▸ **WHAT YOU ARE ASKED TO DO**: Across the whole listing, return each line exactly, with no images included.
Segment Start: DATA SECTION
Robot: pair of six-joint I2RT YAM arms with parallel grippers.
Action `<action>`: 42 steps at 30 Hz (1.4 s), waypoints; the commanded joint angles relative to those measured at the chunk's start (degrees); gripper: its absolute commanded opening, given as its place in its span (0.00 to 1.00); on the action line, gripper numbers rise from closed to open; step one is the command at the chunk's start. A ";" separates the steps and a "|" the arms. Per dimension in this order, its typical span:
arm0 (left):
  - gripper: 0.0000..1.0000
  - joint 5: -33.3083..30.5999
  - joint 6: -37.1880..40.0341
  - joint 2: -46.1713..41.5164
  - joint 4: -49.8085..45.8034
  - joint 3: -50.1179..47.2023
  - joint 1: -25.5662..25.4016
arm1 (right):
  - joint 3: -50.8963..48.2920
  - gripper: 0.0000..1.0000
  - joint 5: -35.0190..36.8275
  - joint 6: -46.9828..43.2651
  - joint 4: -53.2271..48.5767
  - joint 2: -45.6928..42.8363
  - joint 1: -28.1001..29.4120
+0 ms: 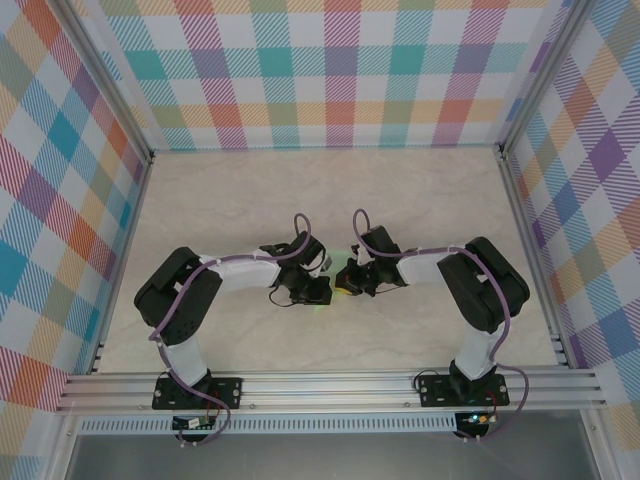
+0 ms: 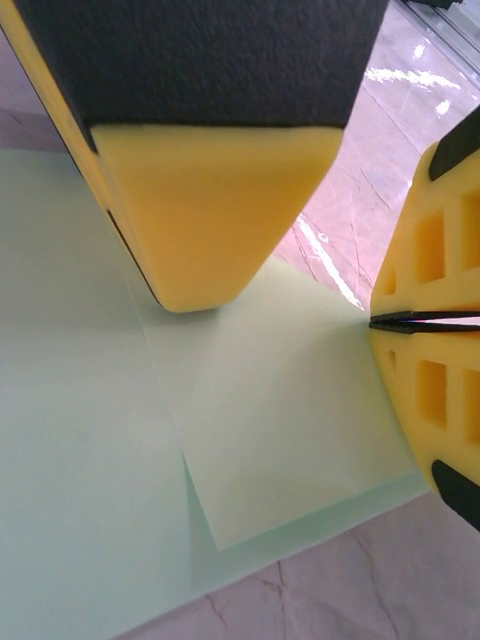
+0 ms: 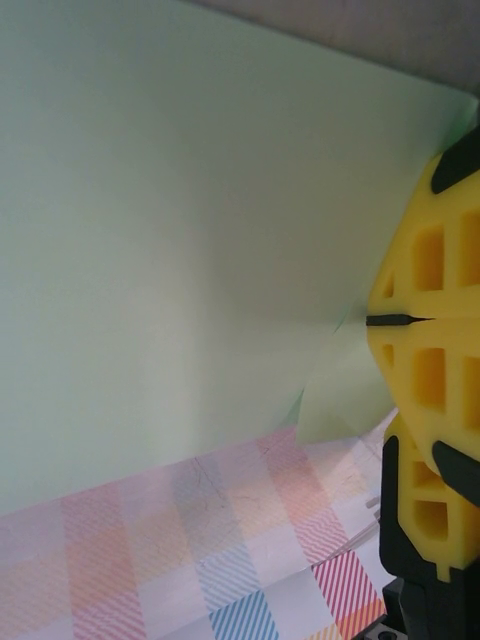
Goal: Fold a paper plane with a square sheet of paper (pick it up from the middle)
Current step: Third fold the triangle at the center of the table.
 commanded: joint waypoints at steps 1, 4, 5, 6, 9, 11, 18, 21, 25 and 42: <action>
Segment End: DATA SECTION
▸ **THE COMPLETED TASK**:
Robot: pair of six-joint I2RT YAM arms with parallel grippers.
Action `<action>`: 42 steps at 30 Hz (1.4 s), waypoints; the commanded joint angles relative to those measured at the chunk's start (degrees); gripper: its absolute commanded opening, given as its place in its span (0.00 to 1.00); on the action line, gripper numbers rise from closed to open; step one is the command at the chunk's start. A ";" separates the steps and a "|" the arms. Per dimension in this order, its typical span:
arm0 (left):
  - gripper: 0.0000..1.0000
  - joint 5: -33.3083..30.5999
  - joint 6: -37.1880..40.0341
  - joint 2: -46.1713..41.5164
  - joint 4: -49.8085..45.8034
  - joint 3: -50.1179..47.2023
  - joint 1: -25.5662..25.4016
arm1 (right):
  - joint 3: -50.8963..48.2920
  - gripper: 0.0000..1.0000
  - joint 5: -35.0190..36.8275
  - joint 6: -46.9828..43.2651
  - joint 4: -53.2271..48.5767
  - joint 2: -45.6928..42.8363
  - joint 1: -28.1001..29.4120
+0 ms: 
+0 ms: 
+0 ms: 
Goal: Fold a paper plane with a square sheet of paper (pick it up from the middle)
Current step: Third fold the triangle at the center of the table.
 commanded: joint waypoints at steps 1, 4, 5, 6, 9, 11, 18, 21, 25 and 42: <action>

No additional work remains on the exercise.